--- Exercise instructions ---
In the listing beneath this line, copy exactly the lines starting with the one containing "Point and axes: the" and going on through the one containing "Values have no".

● ● ● ●

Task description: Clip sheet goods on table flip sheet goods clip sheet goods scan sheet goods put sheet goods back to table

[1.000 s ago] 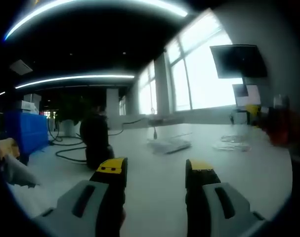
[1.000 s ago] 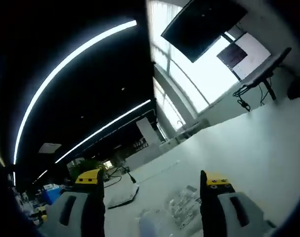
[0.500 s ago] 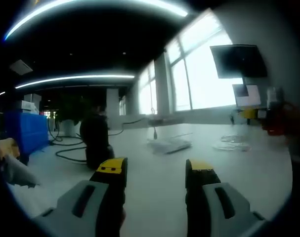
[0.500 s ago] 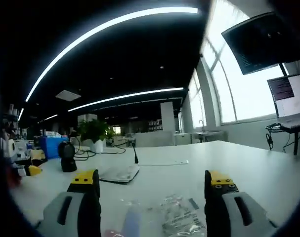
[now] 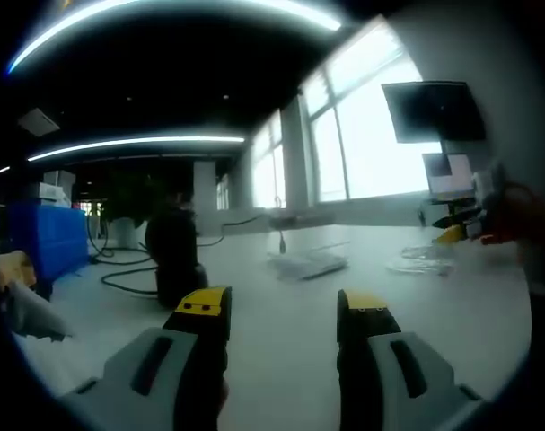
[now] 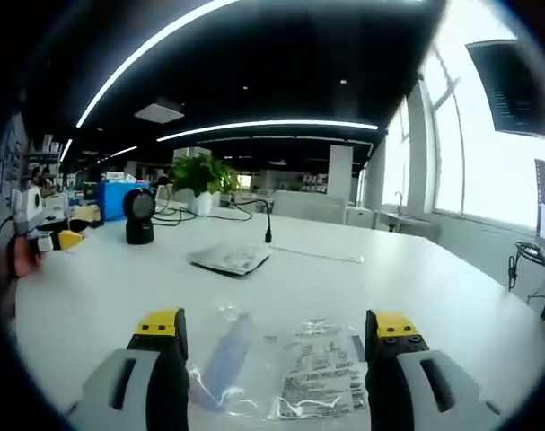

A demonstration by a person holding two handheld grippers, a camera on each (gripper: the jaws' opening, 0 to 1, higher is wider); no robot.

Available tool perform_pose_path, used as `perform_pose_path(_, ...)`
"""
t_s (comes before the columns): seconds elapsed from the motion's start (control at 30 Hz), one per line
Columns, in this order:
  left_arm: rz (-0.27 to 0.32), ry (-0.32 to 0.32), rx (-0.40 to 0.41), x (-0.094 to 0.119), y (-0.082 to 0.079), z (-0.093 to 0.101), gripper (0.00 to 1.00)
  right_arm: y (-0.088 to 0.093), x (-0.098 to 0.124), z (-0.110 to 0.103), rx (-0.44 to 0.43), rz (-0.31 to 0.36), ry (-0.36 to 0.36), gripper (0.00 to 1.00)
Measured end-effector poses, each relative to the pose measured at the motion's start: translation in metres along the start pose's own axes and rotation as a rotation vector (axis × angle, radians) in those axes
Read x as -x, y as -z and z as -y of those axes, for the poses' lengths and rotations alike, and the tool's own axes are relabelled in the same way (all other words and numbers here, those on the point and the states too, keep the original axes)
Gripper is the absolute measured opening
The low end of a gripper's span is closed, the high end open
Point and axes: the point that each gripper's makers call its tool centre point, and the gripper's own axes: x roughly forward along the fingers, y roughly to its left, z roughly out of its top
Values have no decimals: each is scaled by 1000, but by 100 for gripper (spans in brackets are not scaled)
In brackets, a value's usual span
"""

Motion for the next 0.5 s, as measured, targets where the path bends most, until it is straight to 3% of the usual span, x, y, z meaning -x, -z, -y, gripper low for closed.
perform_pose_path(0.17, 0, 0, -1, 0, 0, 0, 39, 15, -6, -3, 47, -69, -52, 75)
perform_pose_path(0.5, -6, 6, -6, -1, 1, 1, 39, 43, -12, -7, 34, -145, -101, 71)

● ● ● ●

--- Result of the task ---
Point and axes: the point that each gripper's makers call its tool centre point, and the gripper's own axes: x roughly forward along the fingers, y roughly to its left, z roughly out of its top
Values have no decimals: each is scaled by 1000, but by 100 for gripper (spans in brackets are not scaled)

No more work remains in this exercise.